Reproduce the lines of the listing exactly, beginning at the top, until the line with "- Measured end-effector" has been reproduced too.

THE DATA:
────────────────────

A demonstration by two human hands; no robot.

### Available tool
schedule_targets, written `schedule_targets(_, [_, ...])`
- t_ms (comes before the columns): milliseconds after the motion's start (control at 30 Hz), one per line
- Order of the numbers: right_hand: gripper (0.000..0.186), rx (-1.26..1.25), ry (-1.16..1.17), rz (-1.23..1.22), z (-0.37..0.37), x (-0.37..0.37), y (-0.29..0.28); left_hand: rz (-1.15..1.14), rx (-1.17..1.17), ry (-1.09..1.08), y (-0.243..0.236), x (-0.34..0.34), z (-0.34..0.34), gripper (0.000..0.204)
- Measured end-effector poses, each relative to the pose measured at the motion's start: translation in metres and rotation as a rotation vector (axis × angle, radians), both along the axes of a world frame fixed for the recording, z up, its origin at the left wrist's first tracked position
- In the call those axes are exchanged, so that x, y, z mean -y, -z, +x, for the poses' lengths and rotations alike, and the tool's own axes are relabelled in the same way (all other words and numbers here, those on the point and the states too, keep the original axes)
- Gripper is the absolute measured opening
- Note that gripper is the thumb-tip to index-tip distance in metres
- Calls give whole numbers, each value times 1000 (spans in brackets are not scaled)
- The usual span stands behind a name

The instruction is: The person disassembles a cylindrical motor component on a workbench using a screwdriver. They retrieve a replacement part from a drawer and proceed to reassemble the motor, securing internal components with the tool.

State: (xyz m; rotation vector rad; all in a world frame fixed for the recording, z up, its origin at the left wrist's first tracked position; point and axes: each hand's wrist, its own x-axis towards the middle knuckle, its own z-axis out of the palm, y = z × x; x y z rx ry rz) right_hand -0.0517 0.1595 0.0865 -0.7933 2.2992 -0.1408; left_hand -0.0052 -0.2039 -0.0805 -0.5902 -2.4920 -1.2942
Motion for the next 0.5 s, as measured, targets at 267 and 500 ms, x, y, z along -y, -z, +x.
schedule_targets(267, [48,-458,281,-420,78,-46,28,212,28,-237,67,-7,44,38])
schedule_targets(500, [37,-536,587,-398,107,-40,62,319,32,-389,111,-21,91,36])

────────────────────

THE ANSWER:
A demonstration by two human hands; no robot.

### Available tool
schedule_targets, written `schedule_targets(_, [_, ...])`
- t_ms (comes before the columns): milliseconds after the motion's start (control at 30 Hz), one per line
- Order of the numbers: right_hand: gripper (0.000..0.186), rx (-1.26..1.25), ry (-1.16..1.17), rz (-1.23..1.22), z (-0.37..0.37), x (-0.37..0.37), y (-0.29..0.28); left_hand: rz (-1.15..1.14), rx (-1.17..1.17), ry (-1.09..1.08), y (-0.243..0.236), x (-0.34..0.34), z (-0.34..0.34), gripper (0.000..0.204)
- Measured end-effector poses, each relative to the pose measured at the motion's start: translation in metres and rotation as a rotation vector (axis × angle, radians), both along the axes of a world frame fixed for the recording, z up, its origin at the left wrist's first tracked position

The output given here is complete.